Assignment:
Answer with one number only, the count of lines in the material below that hold "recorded".

Data section:
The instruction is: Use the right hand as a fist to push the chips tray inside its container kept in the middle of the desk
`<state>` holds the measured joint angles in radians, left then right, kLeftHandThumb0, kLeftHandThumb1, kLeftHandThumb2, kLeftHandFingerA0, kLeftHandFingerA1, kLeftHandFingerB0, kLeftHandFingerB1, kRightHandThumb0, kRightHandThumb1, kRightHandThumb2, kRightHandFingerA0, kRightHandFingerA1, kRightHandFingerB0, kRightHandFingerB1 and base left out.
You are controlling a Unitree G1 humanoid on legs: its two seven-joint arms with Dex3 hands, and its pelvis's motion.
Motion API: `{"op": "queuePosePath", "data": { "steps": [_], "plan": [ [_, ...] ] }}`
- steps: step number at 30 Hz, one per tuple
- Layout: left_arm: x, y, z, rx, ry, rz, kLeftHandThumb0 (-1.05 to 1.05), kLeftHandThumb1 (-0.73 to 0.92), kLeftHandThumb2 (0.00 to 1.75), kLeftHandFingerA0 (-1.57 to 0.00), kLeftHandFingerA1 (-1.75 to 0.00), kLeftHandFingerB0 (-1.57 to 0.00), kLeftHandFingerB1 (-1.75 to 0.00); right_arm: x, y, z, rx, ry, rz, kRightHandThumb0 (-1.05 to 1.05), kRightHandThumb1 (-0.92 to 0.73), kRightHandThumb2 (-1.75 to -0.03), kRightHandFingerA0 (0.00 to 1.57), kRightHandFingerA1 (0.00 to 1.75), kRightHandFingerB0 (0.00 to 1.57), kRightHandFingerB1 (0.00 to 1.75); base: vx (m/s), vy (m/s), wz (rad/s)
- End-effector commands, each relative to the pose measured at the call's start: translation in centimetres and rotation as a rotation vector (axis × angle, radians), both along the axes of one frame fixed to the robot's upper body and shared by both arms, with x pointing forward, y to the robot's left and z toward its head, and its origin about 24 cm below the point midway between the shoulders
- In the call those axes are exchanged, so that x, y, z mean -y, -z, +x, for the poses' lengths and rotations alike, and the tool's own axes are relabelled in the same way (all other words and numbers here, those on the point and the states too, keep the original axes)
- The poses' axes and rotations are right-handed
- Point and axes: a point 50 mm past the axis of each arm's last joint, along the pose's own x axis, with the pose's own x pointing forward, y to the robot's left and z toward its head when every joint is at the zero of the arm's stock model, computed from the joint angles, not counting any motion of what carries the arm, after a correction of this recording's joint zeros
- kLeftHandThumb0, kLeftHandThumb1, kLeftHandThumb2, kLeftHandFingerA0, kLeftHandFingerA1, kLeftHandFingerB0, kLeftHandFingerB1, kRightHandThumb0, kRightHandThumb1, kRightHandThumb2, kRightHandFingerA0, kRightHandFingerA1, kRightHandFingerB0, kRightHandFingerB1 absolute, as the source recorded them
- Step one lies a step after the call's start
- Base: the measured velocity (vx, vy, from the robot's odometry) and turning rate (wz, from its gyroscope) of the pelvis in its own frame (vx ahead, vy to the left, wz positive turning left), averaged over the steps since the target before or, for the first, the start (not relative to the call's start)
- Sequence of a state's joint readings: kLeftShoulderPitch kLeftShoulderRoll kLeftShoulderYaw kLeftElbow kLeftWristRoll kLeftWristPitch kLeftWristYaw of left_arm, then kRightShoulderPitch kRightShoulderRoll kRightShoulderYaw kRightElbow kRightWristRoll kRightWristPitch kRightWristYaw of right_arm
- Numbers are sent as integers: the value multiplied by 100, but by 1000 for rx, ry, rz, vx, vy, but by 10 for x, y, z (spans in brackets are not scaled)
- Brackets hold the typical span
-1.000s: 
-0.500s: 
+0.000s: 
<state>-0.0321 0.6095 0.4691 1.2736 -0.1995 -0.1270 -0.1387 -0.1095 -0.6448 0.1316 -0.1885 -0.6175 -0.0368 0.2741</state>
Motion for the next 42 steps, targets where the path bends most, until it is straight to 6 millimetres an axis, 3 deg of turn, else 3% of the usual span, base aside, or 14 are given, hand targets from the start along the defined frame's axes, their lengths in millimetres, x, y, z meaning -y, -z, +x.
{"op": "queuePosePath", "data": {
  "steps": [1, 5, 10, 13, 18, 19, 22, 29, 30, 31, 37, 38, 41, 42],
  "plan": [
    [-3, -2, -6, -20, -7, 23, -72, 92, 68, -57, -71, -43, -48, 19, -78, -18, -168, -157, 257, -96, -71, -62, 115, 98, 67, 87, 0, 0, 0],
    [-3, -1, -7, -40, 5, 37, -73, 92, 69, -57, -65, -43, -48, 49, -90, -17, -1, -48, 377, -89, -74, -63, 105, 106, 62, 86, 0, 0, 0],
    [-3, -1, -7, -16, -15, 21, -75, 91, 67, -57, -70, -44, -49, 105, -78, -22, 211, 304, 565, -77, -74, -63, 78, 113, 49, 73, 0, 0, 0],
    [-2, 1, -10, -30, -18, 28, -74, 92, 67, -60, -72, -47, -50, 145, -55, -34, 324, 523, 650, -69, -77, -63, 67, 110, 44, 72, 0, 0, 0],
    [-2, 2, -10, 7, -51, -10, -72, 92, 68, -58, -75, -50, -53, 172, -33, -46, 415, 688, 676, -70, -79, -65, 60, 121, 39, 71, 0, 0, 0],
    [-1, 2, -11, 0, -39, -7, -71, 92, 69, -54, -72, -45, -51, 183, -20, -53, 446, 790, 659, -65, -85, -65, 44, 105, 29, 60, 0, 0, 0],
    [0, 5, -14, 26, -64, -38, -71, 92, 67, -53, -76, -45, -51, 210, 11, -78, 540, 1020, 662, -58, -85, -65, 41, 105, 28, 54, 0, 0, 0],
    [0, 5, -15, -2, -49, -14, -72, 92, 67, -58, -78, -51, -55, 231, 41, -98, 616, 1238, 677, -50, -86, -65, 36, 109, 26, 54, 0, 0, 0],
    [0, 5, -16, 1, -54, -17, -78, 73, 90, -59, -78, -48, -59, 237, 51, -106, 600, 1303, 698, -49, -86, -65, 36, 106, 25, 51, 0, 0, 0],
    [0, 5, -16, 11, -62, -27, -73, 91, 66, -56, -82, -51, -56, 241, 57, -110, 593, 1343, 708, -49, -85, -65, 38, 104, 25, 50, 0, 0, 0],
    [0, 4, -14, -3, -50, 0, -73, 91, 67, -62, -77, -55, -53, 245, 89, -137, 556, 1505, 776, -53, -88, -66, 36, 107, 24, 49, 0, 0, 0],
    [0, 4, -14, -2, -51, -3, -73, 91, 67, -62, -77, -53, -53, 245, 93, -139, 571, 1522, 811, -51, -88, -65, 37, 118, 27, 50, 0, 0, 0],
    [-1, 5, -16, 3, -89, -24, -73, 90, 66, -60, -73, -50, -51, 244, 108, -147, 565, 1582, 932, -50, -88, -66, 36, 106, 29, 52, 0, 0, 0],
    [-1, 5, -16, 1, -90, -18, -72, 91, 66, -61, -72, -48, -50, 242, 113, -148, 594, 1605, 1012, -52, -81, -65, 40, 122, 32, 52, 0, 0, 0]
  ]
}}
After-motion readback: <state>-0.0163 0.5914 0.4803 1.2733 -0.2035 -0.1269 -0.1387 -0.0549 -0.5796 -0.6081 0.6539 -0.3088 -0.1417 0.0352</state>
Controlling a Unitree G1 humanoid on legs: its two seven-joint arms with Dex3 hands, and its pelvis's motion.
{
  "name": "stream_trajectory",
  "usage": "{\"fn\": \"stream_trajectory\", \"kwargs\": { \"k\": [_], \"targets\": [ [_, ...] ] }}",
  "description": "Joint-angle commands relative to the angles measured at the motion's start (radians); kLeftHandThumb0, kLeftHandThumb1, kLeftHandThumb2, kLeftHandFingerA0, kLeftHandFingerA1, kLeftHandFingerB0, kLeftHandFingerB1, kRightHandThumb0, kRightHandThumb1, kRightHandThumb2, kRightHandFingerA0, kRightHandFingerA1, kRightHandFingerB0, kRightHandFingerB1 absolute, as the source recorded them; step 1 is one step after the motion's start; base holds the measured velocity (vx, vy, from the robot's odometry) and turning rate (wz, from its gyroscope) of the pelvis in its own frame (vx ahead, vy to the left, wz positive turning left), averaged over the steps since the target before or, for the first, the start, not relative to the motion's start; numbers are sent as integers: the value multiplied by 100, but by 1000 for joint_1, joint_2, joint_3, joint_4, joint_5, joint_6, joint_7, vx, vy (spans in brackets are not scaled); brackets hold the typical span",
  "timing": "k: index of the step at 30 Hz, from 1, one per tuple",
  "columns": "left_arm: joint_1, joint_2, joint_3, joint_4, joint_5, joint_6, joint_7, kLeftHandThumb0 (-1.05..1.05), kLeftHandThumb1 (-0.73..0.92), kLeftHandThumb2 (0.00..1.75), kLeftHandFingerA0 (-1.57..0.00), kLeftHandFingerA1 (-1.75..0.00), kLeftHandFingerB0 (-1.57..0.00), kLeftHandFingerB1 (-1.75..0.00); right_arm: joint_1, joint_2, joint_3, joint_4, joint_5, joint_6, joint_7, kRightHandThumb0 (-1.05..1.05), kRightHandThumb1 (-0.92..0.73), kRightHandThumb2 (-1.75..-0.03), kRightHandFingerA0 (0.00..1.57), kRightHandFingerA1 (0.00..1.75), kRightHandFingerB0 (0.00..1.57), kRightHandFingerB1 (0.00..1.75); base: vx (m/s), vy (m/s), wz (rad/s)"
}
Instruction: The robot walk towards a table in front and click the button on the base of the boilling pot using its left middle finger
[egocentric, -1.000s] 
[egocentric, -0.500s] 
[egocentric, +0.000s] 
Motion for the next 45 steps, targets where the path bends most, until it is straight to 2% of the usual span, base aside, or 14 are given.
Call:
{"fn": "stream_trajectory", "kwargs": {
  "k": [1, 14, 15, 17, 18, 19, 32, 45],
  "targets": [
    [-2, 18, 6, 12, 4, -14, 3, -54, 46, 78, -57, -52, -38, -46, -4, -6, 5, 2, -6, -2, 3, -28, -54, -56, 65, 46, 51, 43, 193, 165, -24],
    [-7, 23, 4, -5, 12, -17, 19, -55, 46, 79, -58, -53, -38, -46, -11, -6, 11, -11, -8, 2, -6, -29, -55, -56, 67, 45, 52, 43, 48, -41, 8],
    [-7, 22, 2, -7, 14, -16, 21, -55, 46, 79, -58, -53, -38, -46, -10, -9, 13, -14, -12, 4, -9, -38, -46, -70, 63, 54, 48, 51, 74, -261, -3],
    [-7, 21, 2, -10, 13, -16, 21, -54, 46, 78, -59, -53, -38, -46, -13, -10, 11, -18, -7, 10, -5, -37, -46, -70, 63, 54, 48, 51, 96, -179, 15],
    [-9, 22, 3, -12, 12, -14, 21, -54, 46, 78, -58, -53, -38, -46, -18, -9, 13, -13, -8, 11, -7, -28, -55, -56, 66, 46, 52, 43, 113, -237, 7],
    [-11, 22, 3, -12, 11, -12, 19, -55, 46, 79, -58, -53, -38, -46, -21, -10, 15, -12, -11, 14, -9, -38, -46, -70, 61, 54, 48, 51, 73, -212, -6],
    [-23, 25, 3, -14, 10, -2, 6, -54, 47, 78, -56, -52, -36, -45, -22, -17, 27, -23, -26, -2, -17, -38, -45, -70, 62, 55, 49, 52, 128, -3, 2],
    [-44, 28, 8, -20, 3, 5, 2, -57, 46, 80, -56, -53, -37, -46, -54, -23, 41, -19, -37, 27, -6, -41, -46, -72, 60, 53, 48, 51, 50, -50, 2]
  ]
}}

Finished exercise:
2